Un type aborde deux filles dans un bar. Il s’avère que ce sont deux sœurs siamoises qui pour sont reliées par la hanche.

Après quelques verres, les filles le suivent jusqu’à son appartement. Là, il fait l’amour à la première, puis, quelques minutes plus tard, remet le couvert avec la seconde.

À cet instant, il se dit que la première va peut-être s’ennuyer et comme il lui demande si tout va bien, elle lui répond :
– Je vois que tu es musicien, c’est un trombone que tu as là posé au pied de ton lit… Ça te dérange si j’en joue ?

Et comme le gars n’y voit pas d’inconvénient, la première siamoise se met à jouer du trombone pendant que le gars « trombone » sa sœur.
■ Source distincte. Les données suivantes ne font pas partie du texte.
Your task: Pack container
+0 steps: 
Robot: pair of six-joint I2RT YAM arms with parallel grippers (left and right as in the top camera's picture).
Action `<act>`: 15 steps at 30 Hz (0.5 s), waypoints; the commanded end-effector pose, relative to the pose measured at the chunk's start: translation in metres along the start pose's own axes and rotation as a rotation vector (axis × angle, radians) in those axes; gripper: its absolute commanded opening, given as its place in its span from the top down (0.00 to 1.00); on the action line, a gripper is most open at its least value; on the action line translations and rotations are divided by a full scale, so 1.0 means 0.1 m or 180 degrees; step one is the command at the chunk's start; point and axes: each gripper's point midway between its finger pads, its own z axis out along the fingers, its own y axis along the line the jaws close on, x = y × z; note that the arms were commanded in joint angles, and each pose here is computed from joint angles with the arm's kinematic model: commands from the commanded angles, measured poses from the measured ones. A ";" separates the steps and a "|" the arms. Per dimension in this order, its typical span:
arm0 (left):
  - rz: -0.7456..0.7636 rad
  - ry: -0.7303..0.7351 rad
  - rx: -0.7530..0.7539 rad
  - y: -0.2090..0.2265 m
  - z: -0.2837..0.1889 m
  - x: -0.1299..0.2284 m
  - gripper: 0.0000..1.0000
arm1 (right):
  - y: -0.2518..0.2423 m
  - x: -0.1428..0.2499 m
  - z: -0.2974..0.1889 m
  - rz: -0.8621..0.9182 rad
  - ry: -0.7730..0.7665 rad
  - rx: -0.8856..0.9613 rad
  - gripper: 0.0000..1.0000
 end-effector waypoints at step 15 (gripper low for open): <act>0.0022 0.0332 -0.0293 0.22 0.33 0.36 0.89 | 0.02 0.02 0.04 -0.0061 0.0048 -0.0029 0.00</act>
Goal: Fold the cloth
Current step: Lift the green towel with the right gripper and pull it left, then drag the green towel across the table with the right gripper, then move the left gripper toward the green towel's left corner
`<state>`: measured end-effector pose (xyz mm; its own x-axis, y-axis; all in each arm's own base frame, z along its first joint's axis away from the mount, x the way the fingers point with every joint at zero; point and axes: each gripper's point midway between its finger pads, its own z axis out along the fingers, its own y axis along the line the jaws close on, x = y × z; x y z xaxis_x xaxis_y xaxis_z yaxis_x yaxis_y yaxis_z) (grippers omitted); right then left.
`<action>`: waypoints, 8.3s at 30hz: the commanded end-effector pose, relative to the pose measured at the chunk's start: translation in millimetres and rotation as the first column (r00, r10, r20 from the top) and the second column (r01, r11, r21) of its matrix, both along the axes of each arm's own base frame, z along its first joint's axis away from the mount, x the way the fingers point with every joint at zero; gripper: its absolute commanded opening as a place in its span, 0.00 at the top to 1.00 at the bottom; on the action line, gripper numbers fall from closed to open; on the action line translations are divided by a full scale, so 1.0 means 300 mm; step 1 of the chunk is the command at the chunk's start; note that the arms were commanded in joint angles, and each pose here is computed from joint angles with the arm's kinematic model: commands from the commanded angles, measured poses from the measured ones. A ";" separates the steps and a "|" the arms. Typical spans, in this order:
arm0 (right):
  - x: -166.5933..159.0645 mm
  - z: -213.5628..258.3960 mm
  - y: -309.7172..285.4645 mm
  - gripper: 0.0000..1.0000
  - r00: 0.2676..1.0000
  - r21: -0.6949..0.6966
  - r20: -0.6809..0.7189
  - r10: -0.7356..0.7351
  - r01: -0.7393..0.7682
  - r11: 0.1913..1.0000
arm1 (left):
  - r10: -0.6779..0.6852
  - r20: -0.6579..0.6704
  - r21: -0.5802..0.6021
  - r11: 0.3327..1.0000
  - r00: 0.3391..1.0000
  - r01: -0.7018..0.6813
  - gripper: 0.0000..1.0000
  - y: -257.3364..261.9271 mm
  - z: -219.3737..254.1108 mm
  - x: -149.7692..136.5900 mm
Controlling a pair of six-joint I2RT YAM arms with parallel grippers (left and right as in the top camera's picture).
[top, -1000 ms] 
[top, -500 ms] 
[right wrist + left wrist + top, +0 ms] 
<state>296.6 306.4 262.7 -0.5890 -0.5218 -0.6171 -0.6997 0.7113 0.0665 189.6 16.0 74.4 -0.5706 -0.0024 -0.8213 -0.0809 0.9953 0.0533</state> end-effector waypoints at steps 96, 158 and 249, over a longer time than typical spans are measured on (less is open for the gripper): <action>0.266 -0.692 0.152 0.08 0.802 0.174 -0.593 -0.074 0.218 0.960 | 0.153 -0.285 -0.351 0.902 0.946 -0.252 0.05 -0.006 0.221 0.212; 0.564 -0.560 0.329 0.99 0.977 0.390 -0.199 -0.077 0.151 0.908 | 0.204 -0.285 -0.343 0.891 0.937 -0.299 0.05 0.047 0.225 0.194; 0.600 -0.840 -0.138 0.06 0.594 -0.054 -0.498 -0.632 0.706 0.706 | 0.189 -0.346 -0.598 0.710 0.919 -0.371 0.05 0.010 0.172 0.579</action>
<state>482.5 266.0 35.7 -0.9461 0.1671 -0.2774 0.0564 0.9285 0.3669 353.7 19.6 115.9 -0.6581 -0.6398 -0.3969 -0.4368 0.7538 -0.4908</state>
Quelques semaines plus tard, les deux sœurs siamoises passent en bas de l’appartement de ce même gars. L’une dit à l’autre :
– Si on montait lui dire un petit bonjour ?

Et l’autre lui répond :
– Bof, tu crois qu’il se souviendra de nous ?

Le trombone des coulisses

Deux musiciens se rencontrent :
– Pourquoi n’es-tu pas venu jouer dimanche dernier avec ton orchestre ?
– J’avais perdu mon trombone !
– Où ça ?
– En coulisses !

Le travers du musicien

– Hé ! Mais c’est Géraldine !
S’écrie une jeune femme en voyant sa copine de l’autre côté de la rue.

Et voilà deux jeunes femmes qui se rencontrent à nouveau après plusieurs mois passés sans se voir.
– Dis-moi, la dernière fois qu’on s’est vues, tu sortais avec un musicien… C’était un joueur de trombone à coulisse je crois… Vous êtes toujours ensemble ?
– Oh non, c’était un gentil garçon, mais à chaque fois que l’on s’embrassait, il voulait toujours me fourrer son poing dans le derrière.